The problem I am attempting to tackle is limit x->infinity [pi/2 - arctan x]^(1/x) ----- (1)

I have attempted an array of solutions, most of which involve very messy derivatives involving L'Hospital's. I've tried taking the natural log of the equation and substituting in k for 1/x etc.

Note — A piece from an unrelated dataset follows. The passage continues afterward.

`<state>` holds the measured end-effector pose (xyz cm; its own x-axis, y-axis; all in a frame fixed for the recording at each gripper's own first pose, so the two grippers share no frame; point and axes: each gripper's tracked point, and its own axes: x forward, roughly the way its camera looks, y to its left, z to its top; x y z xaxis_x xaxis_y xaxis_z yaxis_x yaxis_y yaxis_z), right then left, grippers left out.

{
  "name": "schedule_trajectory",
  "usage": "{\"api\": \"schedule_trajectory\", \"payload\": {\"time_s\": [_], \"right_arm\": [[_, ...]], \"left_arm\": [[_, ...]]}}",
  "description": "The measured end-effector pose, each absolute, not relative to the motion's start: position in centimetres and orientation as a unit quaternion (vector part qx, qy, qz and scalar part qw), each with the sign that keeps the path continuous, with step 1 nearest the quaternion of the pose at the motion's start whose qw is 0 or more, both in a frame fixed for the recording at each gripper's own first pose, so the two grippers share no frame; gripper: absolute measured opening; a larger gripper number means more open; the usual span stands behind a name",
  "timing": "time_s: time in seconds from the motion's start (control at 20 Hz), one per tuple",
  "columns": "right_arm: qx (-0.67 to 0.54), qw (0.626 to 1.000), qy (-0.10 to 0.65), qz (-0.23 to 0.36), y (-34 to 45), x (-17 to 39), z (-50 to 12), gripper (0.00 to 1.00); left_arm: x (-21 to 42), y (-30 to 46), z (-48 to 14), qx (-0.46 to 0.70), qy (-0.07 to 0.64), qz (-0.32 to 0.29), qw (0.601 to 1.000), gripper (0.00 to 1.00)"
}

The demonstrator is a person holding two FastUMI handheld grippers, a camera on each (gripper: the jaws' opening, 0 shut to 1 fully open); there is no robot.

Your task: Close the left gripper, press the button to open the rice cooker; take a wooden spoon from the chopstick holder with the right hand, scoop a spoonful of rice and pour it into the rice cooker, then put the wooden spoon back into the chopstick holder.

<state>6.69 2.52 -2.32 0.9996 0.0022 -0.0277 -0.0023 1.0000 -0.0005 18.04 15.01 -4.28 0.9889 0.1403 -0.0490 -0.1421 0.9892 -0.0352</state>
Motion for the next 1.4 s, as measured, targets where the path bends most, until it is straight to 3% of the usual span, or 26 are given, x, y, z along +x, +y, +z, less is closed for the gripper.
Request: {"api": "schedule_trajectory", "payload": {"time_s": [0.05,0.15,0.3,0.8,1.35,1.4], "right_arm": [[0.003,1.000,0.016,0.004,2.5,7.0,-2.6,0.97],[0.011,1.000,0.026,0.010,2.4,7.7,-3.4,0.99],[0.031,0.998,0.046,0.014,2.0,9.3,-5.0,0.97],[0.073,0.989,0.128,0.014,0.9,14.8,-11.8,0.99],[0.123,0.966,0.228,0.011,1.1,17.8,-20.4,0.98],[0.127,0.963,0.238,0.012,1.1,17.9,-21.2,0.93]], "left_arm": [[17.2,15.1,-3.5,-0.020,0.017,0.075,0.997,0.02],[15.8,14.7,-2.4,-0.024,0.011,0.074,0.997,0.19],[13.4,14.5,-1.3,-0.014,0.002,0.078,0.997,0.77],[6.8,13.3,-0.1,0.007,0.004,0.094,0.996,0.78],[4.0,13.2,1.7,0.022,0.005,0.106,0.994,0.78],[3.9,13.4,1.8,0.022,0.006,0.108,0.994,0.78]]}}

After some research and a few hours of attempts the closest to a solution I got was the following:

Using an inverse trig complimentary identity:

arccot x = pi/2 - arctan x, Solving for pi/2 = arccot x + arctan x

Substituting pi/2 for pi/2 into (1):

limit x->infinity [(arccot x + arctan x) - arctan x]^(1/x)

which yields:

limit x->infinity [arccot x]^(1/x)

from here i used the fact that cot(theta) = x/y. So if x->infinity in arccot x then this imply would mean y->0 and would be 0 on the unit circle.

so we would hav: limit x->infinity [arccot x]^(1/x) = 0^0 which is an indeterminate form.

However we could also consider 0 on the unit circle to be 2pi and then we would have:

limit x->infinity [arccot x]^(1/x) = [2pi]^0 = 1. QED

I feel in this attempt I am cheating the problem by abusing the unit circle, however all other attempts at manipulating 1/x*ln(pi/2-arctanx) didnt yield anything useful.